Submitted by Kim on
Ki is possibly the most powerful, useful and even quintessentially Japanese word in the Japanese language. Familiar to everyone from fans of modern manga to practitioners of ancient Aikido, alone or in combination with other syllables, ki can mean many things.
Among the words and concepts incorporating that one sound are the words for feelings (kibun), weather (ten ki), energy (genki), gloom (kiomo), and on to the words for heart, mind, spirit, flavor, spark, value, humor, scent, interest, essence, energy, atmosphere, will, intention…even tree. The list is long. And when combined with other words, ki can create phrases of great nuance and versatility: ki ni iru means to like something; ki ga kawaru means to change one’s mind; ki ni kakeru evokes the notion of worry.
Uniting all those various words is a sense, though hard to pin down in other languages, of change, of something moving within the spirit or emotions of a person, a place…even a thing. The problem of assigning any clear, unambiguous definition of ki is obvious: Ki is ephemeral, ambiguous. In fact, the difficulty comes because that ambiguity is a part of ki itself.
As with many notions in Japanese, the meaning of ki is accessible on basic, quotidian levels – tree, remember? – but the more one looks into it, it takes on deeper and broader levels of refinement and subtlety. Given this, it is essential to start on the simplest level.
Perhaps the most important of the many meanings of ki is what is often translated as spirit, or energy. It is this sense that we can focus on to begin, for it is the meaning of the word that brought the concept to Japan more than a millennium ago.
Brought from China with Buddhism in the sixth and seventh centuries C.E., the Chinese word chi (or qi) is familiar to many, even in the West. In writing the word, the Japanese still use the Chinese character, or kanji, for what is pronounced chi. That pictogram, 気, combines the symbols for rice and steam or vapor, combining a simple “inanimate” thing with an animation that brings it alive, as some sort of energy is released.
At the same time, this ethereal notion is grounded in the simplest, most day-to-day process, of cooked rice doing it’s most basic function: releasing energy, in the form of heat and vapor.

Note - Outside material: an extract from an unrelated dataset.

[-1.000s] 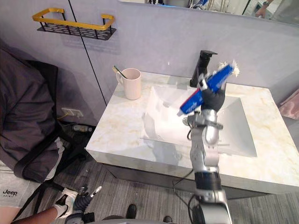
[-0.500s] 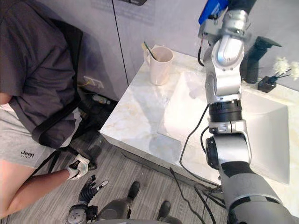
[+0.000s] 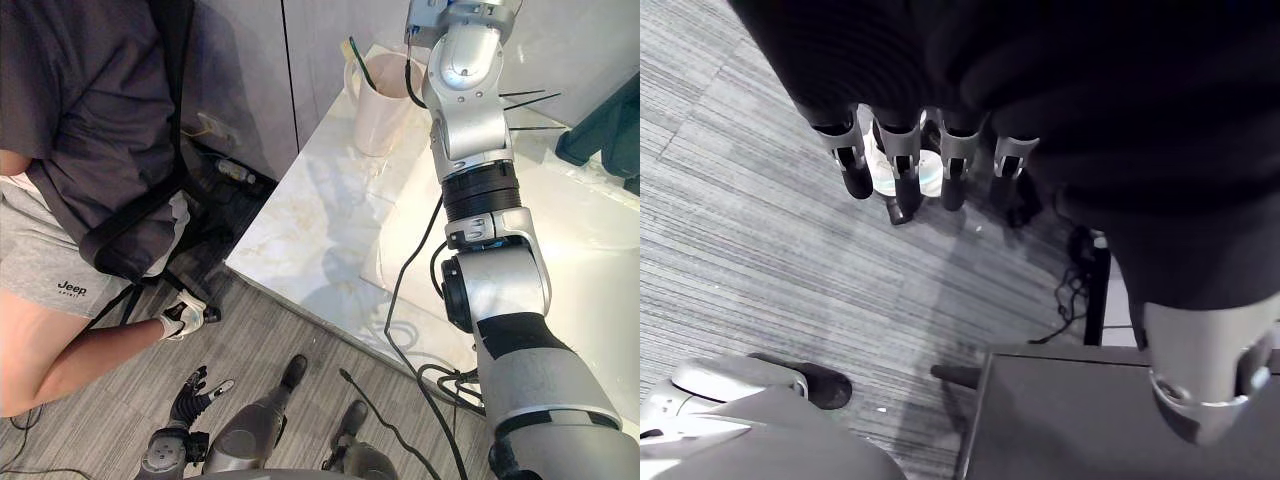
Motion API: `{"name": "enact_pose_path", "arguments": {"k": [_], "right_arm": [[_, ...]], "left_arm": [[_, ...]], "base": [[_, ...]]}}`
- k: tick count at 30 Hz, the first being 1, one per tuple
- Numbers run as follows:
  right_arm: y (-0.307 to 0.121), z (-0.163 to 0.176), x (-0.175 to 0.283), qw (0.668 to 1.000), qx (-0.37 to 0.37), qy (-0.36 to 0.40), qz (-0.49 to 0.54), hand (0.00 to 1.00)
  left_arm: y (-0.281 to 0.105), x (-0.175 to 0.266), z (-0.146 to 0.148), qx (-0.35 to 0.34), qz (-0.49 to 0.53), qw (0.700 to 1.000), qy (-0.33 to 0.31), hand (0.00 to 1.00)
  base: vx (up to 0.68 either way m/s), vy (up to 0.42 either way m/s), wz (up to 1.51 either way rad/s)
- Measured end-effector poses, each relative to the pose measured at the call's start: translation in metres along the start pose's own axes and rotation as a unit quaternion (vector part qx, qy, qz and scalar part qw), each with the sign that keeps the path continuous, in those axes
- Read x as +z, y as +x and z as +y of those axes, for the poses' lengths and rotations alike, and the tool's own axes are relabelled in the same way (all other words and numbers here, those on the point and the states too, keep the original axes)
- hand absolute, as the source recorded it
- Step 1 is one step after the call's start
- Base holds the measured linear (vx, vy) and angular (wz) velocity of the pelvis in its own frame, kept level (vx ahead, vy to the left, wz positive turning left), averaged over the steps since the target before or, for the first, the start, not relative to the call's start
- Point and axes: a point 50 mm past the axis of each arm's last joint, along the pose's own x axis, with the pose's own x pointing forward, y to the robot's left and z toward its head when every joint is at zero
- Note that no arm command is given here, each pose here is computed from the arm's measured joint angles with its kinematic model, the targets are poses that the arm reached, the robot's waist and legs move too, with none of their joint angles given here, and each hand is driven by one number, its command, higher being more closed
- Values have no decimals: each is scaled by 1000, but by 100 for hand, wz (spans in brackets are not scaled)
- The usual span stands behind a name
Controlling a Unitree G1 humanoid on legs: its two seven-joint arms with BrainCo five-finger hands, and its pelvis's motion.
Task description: Organize washtable
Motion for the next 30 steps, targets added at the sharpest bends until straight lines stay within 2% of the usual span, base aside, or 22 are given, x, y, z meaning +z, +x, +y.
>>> {"name": "enact_pose_path", "arguments": {"k": [5, 6, 21, 30], "right_arm": [[-2, 4, -2, 1000, 3, 10, 9, 100], [-2, 5, -2, 1000, 4, 10, 9, 0], [-6, 15, -4, 999, 12, 31, 19, 0], [-24, 14, -23, 998, 25, 29, 44, 0]], "left_arm": [[0, 1, -1, -1, -1, 1000, -5, 0], [1, 2, -1, 1, -2, 1000, -9, 0], [2, 4, -2, 2, -5, 1000, -6, 0], [3, 3, -3, 0, -2, 1000, -5, 0]], "base": [[-16, 13, -3], [0, 0, 0], [-11, 8, 0], [-10, 7, 4]]}}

But the meanings of chi and its descendent ki are different. While the Chinese use chi to describe the life force that animates everything – which makes it casually comparable to words used around the world, prana in Hindu, ruach in Hebrew, spirit and its Romantic variations in the West – the Japanese use of the word is far more subtle, ambiguous, and thus, much more widely useful.
Aikido teacher and theoretician Stefan Stenudd refers to ki as “the ether of intention,” and others have equated it with creative flow and inspiration.
Ki’s function in life is well understood in the martial art Aikido, the actions of which are focused almost entirely on the flow of ki. Thus, an attack in Aikido is less about the body of the attacker than about the flow of energy he has initiated, and “ridden.” Consequently, the person being attacked is inclined to use evasive moves to get out of the direction of the attacker’s ki flow.
The Aikido master Koichi Tohei wrote, in his 1962 book What Is Aikido?: “What is the light meaning of ki used in our daily life? A good feeling, a bad feeling, a great feeling, timidity, vigor, courage, a retiring disposition, et cetera – these are terms used in our daily life. In each word or phrase, the Japanese use ki as an integral part. The reason is that a human being was created from ki of the universe. While he receives ki, he is alive. Deprive him of ki and he dies; he loses his human shape. So long as his body is filled with ki and pours forth abundantly, he is vigorous and filled with courage. On the contrary, when his body has run out of ki, he is weak, cowardly and retiring. In Aikido training, we make every effort to learn to fill our body with ki and use it powerfully. Therefore, we must understand well the deep meaning of ki.”
But ordinary Japanese do not perhaps put nearly as much importance on defining ki that outsiders do. Its meaning is so basic, so woven into the language, into daily life, that few give it a second thought. Ki is just that: ki. A small word that expresses a concept that can be as deep, or as ephemeral, as any given moment.